極上ドクターは再会したママとベビーを深い愛で包み込む
「それでねえ、でんしゃがガチャンってくっつくんだよ」
「そうか。それはすごいな」
 運転しながらルームミラー越しに大袈裟に驚いてみせる拓海さんに、拓斗は得意げな顔。電車が好きな拓斗は、今日も電車の模型をふたつ持参している。山手線……と、もうひとつのはなんだっけ。飽きるほど聞かされているのに、名前が出てこない。
「あとはねえ、あかいでんしゃもあるの。

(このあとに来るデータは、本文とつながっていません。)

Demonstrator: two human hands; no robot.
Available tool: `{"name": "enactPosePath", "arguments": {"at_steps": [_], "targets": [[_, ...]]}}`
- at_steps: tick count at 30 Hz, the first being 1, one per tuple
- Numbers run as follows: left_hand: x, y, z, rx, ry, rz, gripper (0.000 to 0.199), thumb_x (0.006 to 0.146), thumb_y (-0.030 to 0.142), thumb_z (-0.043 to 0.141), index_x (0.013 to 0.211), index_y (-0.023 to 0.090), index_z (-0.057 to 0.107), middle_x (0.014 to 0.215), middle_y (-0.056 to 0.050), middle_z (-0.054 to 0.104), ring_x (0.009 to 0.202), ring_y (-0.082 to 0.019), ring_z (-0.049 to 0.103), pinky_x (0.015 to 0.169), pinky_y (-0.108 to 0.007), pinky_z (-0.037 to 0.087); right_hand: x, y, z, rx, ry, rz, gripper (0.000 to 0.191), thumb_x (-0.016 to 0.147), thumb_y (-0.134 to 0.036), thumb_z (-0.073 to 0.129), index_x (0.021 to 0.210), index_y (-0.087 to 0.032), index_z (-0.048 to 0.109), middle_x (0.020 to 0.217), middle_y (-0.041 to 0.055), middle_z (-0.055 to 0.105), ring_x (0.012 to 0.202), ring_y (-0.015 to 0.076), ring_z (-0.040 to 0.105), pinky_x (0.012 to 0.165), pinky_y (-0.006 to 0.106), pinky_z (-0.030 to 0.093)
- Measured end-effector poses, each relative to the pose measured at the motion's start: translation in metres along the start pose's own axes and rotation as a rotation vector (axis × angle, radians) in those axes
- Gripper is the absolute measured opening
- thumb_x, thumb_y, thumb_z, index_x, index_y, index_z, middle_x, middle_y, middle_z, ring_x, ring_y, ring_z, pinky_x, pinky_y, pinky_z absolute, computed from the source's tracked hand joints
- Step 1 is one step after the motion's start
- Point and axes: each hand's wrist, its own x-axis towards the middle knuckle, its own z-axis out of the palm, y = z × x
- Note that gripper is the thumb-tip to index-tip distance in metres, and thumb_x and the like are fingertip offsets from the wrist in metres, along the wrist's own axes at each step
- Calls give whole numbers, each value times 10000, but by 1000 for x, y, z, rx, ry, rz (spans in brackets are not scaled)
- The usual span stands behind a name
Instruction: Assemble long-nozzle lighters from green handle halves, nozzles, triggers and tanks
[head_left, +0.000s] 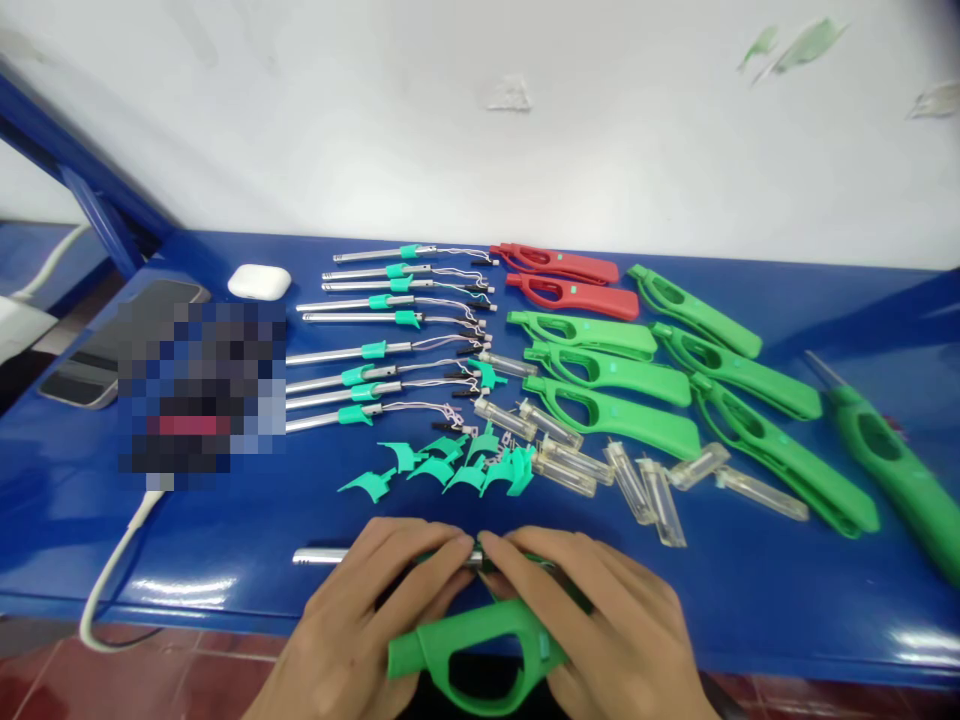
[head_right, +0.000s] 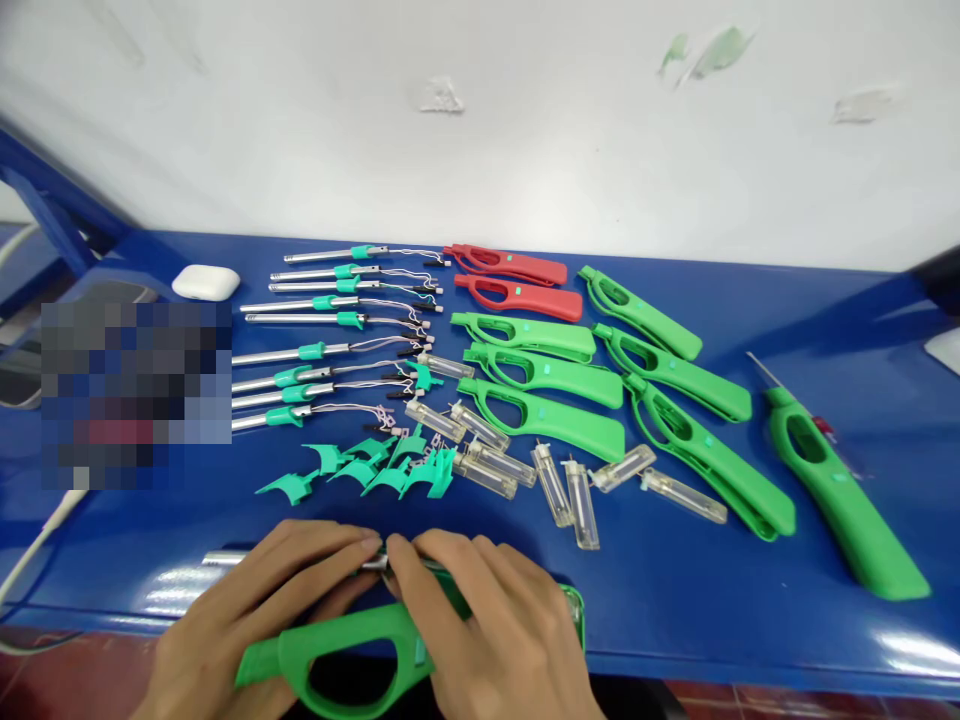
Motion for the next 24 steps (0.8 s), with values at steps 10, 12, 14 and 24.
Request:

おうちにいっぱいでんしゃあるんだよ」
「赤いのもあるのか?すごいな」
「それでねえーー」
 拓海さんが褒めてくれるから拓斗は上機嫌。
 拓斗のオンステージを聞きながら三十分ほど車に揺られたところで、高速道路を降りた。すぐにいくつかの遊具が見えてきた。
「着いたぞ」
先に車を降りた拓海さんが、後部座席のチャイルドシートのベルトを取り外し、拓斗を抱えて降ろす。
「拓海さん、重くないですか?」
「いや、軽くて驚いたくらいだ」
 拓斗はキョロキョロと辺りを見渡す。
「ママ、たくみくん、こっち!」
 手を引っ張られてカラフルな門のほうへと向かう。チケットの改札を抜けると、色とりどりの花々と遊具に迎えられた。
「うわあすごーい」
「すごいね。遊ぶのたくさんあるね」
 拓斗は感動しきりのようでうっとりしている。